I was 13 and seduced by a 19 year old who had my baby.. so I have a perspective on this subject. I couldn’t put my name on the birth certificate, because she would have gone to jail.. which.. maybe she should had.. having broken the law… and then maybe if I hadn’t protected her.. I could have grown up actually knowing my child.. as it is.. she married.. I don’t know her last name.. and she allowed her new husband to adopt.
So.. yes.. teaching would have probably saved me from the error. But I still believe parents need to be the teacher, not some strange health teacher at school who don’t even know the parents!
namaste.
As the wife of one of those “strange health teachers” I’d like to say that my husband knew far more about reproduction than most of the parents whose children he taught. One of his students, a high school girl, became pregnant because her parents never taught her one thing about how pregnancy happens. She was too scared to go to her parents so she went to my husband, who taught human physiology, which also included some sex education.
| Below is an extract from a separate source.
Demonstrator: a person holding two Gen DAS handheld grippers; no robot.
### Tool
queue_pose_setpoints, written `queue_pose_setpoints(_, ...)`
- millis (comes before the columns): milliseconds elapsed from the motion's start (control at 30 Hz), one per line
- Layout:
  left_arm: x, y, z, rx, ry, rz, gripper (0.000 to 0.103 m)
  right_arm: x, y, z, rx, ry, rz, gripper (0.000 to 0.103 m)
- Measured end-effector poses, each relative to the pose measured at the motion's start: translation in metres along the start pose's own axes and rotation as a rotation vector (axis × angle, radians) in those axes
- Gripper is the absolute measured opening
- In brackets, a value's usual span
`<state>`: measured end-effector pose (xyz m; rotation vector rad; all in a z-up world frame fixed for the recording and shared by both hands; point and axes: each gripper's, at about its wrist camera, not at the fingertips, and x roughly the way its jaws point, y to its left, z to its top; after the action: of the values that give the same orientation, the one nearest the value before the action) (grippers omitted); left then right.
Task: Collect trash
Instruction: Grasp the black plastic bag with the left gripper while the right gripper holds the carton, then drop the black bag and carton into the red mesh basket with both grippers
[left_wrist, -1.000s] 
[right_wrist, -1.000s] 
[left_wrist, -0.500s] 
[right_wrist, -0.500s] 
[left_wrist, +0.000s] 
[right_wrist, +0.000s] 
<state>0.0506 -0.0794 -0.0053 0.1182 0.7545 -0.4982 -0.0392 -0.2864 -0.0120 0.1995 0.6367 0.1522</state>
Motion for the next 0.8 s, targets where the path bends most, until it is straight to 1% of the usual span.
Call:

The state he taught in was required to teach abstinence only; therefore, this young girl never learned how she got pregnant, never mind how to prevent pregnancy. This is what happens when it’s left to the parents to teach. I will also add, Keshet Israel, that your prescription of turning to Jesus Christ doesn’t fit alot of people, because they aren’t Christian and shouldn’t have to be. I believe in teaching my children sex education and I also believe that an educated science/biology etc teacher knows the latest info on reproduction and can teach it in an objective way. There are alot of parents who don’t teach their kids about sex ed or teach erroneous things. Abstinence only has also been proven to be completely ineffective at preventing teen pregnancy and if you read the article, you’ll see that teen pregnancies have skyrocketed since abstinence only sex ed has been taught. Sorry, but you aren’t going to get the facts of life from Jesus. I was taught that God gave us a brain and we are supposed to use it. Unfortunately, legislators all too often don’t use their brains.